In short, I never thought I'd say that the DPP might actually maintain youth support rather than growing as gray, wrinkled and irrelevant as the KMT, but they're actually doing a pretty okay job of it.

This doesn't necessarily mean the KMT will lose, of course. Young people are not as reliable voters as older ones, and despite it being noxious, populist rhetoric is often effective. They probably will lose, but in this election cycle, their inability to attract the youth probably won't be the reason why. All of the work the DPP is doing to keep itself relevant is going to pay off one generation down the road more than it will now.

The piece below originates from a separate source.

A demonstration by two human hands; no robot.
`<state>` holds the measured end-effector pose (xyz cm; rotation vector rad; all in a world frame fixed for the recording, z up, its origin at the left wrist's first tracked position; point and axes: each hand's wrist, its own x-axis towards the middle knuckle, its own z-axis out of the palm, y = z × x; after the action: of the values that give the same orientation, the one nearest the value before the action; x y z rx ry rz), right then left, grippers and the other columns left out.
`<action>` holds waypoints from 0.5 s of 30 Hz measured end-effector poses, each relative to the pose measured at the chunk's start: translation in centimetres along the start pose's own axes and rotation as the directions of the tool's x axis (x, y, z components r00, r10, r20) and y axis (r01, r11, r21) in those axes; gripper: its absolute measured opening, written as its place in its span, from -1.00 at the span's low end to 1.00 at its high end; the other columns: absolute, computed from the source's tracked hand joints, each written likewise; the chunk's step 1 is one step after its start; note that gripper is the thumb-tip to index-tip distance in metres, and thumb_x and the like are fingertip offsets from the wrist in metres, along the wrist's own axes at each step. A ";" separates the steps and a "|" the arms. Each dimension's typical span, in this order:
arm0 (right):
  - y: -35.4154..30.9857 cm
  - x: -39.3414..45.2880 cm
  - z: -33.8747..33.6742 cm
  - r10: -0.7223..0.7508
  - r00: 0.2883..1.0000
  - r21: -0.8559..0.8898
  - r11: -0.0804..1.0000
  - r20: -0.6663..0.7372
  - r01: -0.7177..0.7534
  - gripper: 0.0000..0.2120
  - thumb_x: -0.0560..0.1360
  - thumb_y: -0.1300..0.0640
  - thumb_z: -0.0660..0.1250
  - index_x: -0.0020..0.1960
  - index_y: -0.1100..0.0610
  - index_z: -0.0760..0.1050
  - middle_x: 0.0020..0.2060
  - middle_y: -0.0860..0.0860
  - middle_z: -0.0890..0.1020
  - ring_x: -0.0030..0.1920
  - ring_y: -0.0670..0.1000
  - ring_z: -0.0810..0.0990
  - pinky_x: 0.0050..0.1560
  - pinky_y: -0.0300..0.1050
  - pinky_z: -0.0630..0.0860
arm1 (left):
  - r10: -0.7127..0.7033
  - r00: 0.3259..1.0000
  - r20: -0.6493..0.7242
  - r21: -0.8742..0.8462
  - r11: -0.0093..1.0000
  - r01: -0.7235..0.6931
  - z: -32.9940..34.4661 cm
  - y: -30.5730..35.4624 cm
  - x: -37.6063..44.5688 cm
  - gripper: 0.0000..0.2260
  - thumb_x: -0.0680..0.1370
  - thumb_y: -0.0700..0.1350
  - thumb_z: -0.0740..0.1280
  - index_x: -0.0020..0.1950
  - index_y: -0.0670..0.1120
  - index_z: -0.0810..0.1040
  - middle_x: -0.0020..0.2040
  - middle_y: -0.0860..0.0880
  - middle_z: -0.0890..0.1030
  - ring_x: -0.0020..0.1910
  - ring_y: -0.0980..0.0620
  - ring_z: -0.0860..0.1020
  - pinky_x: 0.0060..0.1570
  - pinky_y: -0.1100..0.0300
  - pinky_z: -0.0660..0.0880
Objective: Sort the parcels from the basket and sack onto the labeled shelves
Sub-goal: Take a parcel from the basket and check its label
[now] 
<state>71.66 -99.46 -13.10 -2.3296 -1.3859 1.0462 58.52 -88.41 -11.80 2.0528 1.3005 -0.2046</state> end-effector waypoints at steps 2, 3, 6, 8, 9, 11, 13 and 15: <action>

What scares me is that if the KMT does pull off an unlikely win, Taiwan is in a precarious enough position vis-a-vis China and the KMT has grown so much more 'red' and unificationist that the vision of Taiwan that the Taiwanese youth (mostly) want will never have time to blossom. Their parents and grandparents will put Taiwan on a road that their children never wanted. Rather than having the ability to build the country they do want once they become the most powerful voting bloc, they'll be forced to fight for their very survival instead. You know, like in Hong Kong.

In other words, I don't think Han will win, but if he does, I'm not sure Taiwan as a sovereign nation will survive it. And it's the youth who don't even like Han or the KMT who will pay the price for that.